ASSIGNMENT:
Please transcribe the entries below exactly and leave out every picture.

Segment Open

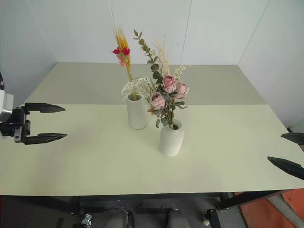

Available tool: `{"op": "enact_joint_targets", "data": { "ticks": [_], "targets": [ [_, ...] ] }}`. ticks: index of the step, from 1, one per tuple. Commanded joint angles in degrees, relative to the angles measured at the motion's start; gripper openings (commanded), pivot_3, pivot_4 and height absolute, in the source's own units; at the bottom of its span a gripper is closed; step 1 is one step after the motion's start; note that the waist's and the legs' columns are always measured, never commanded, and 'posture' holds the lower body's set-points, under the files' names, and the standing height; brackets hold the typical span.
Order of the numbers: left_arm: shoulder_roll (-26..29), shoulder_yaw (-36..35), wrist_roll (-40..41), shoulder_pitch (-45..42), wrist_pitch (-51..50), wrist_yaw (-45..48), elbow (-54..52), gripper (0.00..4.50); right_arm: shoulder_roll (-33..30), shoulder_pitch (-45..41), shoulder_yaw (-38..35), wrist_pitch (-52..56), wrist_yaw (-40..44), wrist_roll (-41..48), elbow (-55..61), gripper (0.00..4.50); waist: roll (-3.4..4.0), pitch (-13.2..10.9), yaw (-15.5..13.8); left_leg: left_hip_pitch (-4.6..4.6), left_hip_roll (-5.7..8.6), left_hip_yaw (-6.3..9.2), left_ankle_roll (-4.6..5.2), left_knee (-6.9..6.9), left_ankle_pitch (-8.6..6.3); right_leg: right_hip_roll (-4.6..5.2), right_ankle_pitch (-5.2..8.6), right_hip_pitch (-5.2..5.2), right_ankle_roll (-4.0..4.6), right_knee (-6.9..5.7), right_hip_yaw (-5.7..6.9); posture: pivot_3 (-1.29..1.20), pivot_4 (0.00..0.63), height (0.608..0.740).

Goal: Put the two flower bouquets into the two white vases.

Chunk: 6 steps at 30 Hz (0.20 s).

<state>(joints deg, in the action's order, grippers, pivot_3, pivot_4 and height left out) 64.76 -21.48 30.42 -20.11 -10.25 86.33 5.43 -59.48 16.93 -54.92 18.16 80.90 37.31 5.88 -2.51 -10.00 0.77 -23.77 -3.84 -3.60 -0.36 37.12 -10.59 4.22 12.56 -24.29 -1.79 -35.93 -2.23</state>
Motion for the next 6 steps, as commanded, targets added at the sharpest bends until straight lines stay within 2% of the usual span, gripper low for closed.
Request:
{"op": "enact_joint_targets", "data": {
  "ticks": [1,6],
  "targets": [
    [1.85,-3.16,1.51,0.79,-1.33,-0.19,-2.25,4.27,0.95,-0.57,0.01,-0.03,-0.55,1.13,2.57,4.48,0.0,0.0,-0.03,0.01,0.0,0.0,0.0,-0.01,0.0,0.0,0.0,0.0,0.0,0.0,0.0,0.0,0.15,0.74],
    [3.48,-3.52,2.04,-0.03,-2.2,1.49,0.19,4.27,2.03,-1.19,-0.08,2.42,-2.13,3.73,7.49,4.48,0.01,0.0,-0.05,0.01,0.01,-0.03,0.0,-0.03,0.0,0.04,0.0,-0.01,0.0,0.0,0.01,0.0,0.15,0.74]
  ]
}}
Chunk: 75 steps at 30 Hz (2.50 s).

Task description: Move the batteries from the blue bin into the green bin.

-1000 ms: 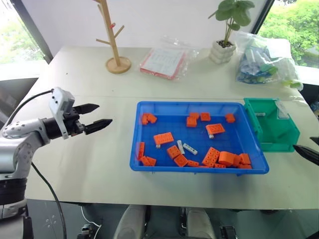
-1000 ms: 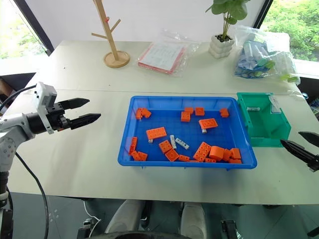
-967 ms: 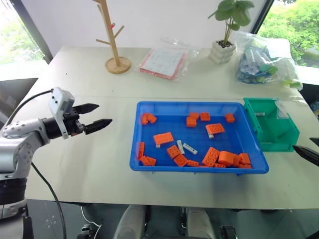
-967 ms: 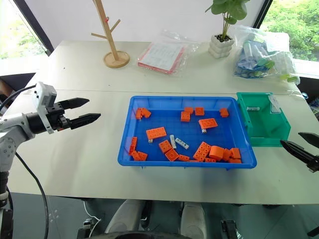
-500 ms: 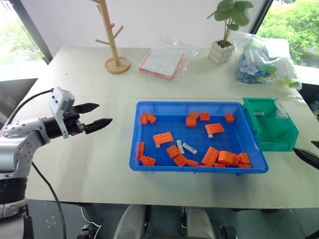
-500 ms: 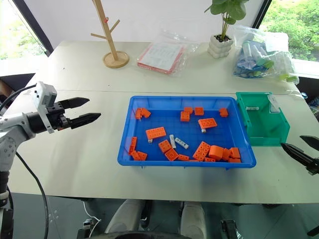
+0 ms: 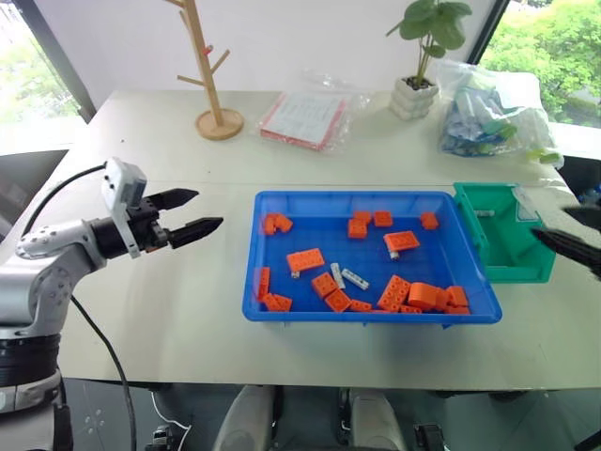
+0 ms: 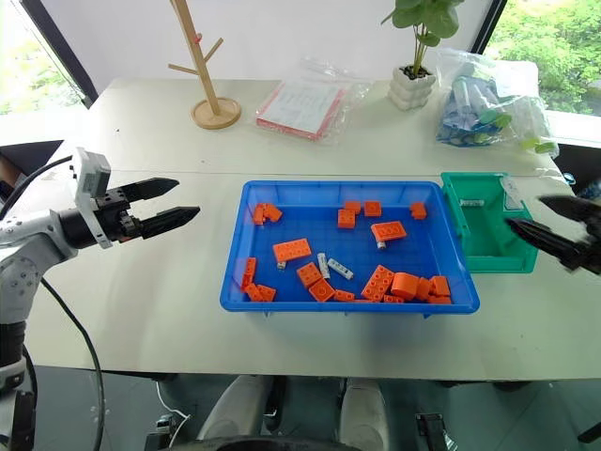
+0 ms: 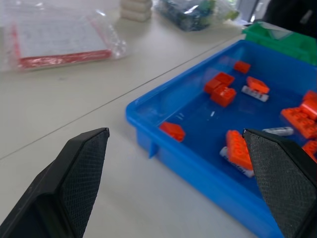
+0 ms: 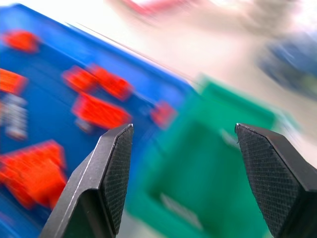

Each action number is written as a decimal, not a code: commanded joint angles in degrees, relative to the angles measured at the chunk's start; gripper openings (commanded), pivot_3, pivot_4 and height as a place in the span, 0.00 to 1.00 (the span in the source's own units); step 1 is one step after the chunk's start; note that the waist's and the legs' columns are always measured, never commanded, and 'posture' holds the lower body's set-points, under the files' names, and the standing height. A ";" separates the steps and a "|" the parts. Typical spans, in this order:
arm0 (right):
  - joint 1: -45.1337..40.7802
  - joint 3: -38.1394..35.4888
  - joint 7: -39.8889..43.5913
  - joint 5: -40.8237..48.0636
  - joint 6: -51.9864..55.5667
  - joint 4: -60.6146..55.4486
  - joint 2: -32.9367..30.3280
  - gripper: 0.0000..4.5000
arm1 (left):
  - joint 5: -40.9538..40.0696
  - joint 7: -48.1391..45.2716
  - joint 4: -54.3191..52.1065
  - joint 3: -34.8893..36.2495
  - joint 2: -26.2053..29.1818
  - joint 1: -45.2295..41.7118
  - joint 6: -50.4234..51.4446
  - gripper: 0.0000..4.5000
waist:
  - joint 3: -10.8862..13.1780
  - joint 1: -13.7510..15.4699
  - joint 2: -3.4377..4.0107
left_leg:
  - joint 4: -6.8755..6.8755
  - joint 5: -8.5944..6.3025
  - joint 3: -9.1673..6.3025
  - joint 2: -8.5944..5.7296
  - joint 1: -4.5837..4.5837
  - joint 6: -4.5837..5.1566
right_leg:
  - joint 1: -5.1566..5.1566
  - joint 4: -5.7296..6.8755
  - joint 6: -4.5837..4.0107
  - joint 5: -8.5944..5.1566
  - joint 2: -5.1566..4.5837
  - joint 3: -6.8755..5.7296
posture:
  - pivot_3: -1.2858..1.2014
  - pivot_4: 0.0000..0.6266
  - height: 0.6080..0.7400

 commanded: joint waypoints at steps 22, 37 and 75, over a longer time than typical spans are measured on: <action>-44.53 64.16 16.63 -31.89 -26.16 23.74 30.84 0.99 | -3.33 -11.37 -11.46 -1.04 9.13 0.99 0.91 1.00 | 0.21 -2.54 -0.25 | 0.00 0.19 -0.06 -0.16 -0.16 -0.26 | -0.27 0.25 0.23 0.11 0.05 0.01 | 0.52 0.24 0.64; -46.05 64.27 14.59 -40.69 -30.52 34.24 39.43 0.99 | -4.88 -9.25 -13.10 -0.30 9.36 2.57 1.48 1.00 | 0.22 -2.92 -0.26 | 0.00 0.28 -0.07 -0.13 0.11 -0.42 | -0.37 0.87 0.14 0.07 0.17 0.23 | 0.52 0.24 0.64; -54.83 57.24 14.17 -40.12 -30.09 41.23 44.00 0.79 | -2.52 -9.41 -8.99 -3.63 7.92 -2.24 -0.87 1.00 | 0.23 -3.19 -0.23 | -0.03 0.32 -0.07 -0.02 0.08 -0.48 | -0.48 0.91 0.06 0.12 0.39 0.35 | 0.52 0.24 0.64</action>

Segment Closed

TASK OUTPUT:
Available tool: `{"op": "enact_joint_targets", "data": { "ticks": [_], "targets": [ [_, ...] ] }}`. ticks: index of the step, from 1, one per tuple. Commanded joint angles in degrees, relative to the angles measured at the motion's start; gripper openings (commanded), pivot_3, pivot_4 and height absolute, in the source's own units; at the bottom of its span a gripper is closed; step 1 is one step after the motion's start; note that the waist's and the legs' columns are always measured, never commanded, and 'posture' holds the lower body's set-points, under the files' names, and the standing height; brackets hold the typical span.
Order of the numbers: left_arm: shoulder_roll (-26..29), shoulder_yaw (-36..35), wrist_roll (-40..41), shoulder_pitch (-45..42), wrist_pitch (-51..50), wrist_yaw (-45..48), elbow (-54..52), gripper (0.00..4.50); right_arm: shoulder_roll (-33..30), shoulder_pitch (-45..41), shoulder_yaw (-38..35), wrist_pitch (-52..56), wrist_yaw (-40..44), wrist_roll (-41..48), elbow (-55..61), gripper (0.00..4.50); waist: roll (-3.4..4.0), pitch (-13.2..10.9), yaw (-15.5..13.8); left_leg: left_hip_pitch (-4.6..4.6), left_hip_roll (-5.7..8.6), left_hip_yaw (-6.3..9.2), left_ankle_roll (-4.6..5.2), left_knee (-6.9..6.9), left_ankle_pitch (-8.6..6.3); right_leg: right_hip_roll (-4.6..5.2), right_ankle_pitch (-5.2..8.6), right_hip_pitch (-5.2..5.2), right_ankle_roll (-4.0..4.6), right_knee (-6.9..5.7), right_hip_yaw (-5.7..6.9); posture: pivot_3 (-1.29..1.20), pivot_4 (0.00..0.63), height (0.608..0.740).

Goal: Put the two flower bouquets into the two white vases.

Chunk: 6 steps at 30 Hz (0.20 s).

<state>(joints deg, in the action's order, grippers, pivot_3, pivot_4 and height left out) 64.76 -21.48 30.42 -20.11 -10.25 86.33 5.43 -59.48 16.93 -54.92 18.16 80.90 37.31 5.88 -2.51 -10.00 0.77 -23.77 -3.84 -3.60 -0.36 37.12 -10.59 4.22 12.56 -24.29 -1.79 -35.93 -2.23</state>
Motion for the next 6 steps, as commanded, targets added at the sharpest bends until straight lines stay within 2% of the usual span, gripper low for closed.
Request:
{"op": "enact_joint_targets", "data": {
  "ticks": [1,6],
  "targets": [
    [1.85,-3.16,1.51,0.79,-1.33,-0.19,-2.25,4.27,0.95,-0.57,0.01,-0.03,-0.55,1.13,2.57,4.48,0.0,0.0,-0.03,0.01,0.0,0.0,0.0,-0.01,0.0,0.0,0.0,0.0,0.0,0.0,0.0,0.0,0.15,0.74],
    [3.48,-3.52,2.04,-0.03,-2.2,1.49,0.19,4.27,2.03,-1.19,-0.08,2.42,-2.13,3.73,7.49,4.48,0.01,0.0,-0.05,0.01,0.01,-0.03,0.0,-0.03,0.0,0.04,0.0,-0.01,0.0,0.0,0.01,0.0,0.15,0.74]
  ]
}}
Chunk: 75 steps at 30 Hz (2.50 s).

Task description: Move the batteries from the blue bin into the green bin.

-1000 ms: 
-1000 ms: 
-967 ms: 
-967 ms: 
-500 ms: 
-500 ms: 
+0 ms: 
+0 ms: 
+0 ms: 
+0 ms: 

Each action number is written as a decimal, not a code: commanded joint angles in degrees, relative to the angles measured at the chunk's start; gripper openings (commanded), pivot_3, pivot_4 and height as a place in the span, 0.00 to 1.00 (the span in the source's own units); step 1 is one step after the chunk's start; note that the waist's and the legs' columns are always measured, never commanded, and 'posture' holds the lower body's set-points, under the files' names, and the standing height. A ";" separates the steps and a "|" the parts. Typical spans, in this order:
arm0 (right):
  - joint 1: -45.1337..40.7802
  - joint 3: -38.1394..35.4888
  - joint 7: -39.8889..43.5913
  - joint 5: -40.8237..48.0636
  - joint 6: -51.9864..55.5667
  - joint 4: -60.6146..55.4486
  - joint 2: -32.9367..30.3280
  - gripper: 0.0000..4.5000
arm1 (left):
  - joint 5: -40.9538..40.0696
  - joint 7: -48.1391..45.2716
  - joint 4: -54.3191..52.1065
  - joint 3: -34.8893..36.2495
  - joint 2: -26.2053..29.1818
  - joint 1: -45.2295..41.7118
  - joint 6: -50.4234..51.4446
  - gripper: 0.0000..4.5000
waist:
  - joint 3: -10.8862..13.1780
  - joint 1: -13.7510..15.4699
  - joint 2: -3.4377..4.0107
left_leg:
  - joint 4: -6.8755..6.8755
  - joint 5: -8.5944..6.3025
  - joint 3: -9.1673..6.3025
  - joint 2: -8.5944..5.7296
  - joint 1: -4.5837..4.5837
  - joint 6: -4.5837..5.1566
right_leg:
  - joint 1: -5.1566..5.1566
  - joint 4: -5.7296..6.8755
  - joint 6: -4.5837..4.0107
  - joint 5: -8.5944..5.1566
  - joint 2: -5.1566..4.5837
  - joint 3: -6.8755..5.7296
posture:
  - pivot_3: -1.2858..1.2014
  - pivot_4: 0.0000..0.6266
  - height: 0.6080..0.7400

 commanded: joint waypoints at steps 22, 37 and 75, over a longer time than typical spans are measured on: <action>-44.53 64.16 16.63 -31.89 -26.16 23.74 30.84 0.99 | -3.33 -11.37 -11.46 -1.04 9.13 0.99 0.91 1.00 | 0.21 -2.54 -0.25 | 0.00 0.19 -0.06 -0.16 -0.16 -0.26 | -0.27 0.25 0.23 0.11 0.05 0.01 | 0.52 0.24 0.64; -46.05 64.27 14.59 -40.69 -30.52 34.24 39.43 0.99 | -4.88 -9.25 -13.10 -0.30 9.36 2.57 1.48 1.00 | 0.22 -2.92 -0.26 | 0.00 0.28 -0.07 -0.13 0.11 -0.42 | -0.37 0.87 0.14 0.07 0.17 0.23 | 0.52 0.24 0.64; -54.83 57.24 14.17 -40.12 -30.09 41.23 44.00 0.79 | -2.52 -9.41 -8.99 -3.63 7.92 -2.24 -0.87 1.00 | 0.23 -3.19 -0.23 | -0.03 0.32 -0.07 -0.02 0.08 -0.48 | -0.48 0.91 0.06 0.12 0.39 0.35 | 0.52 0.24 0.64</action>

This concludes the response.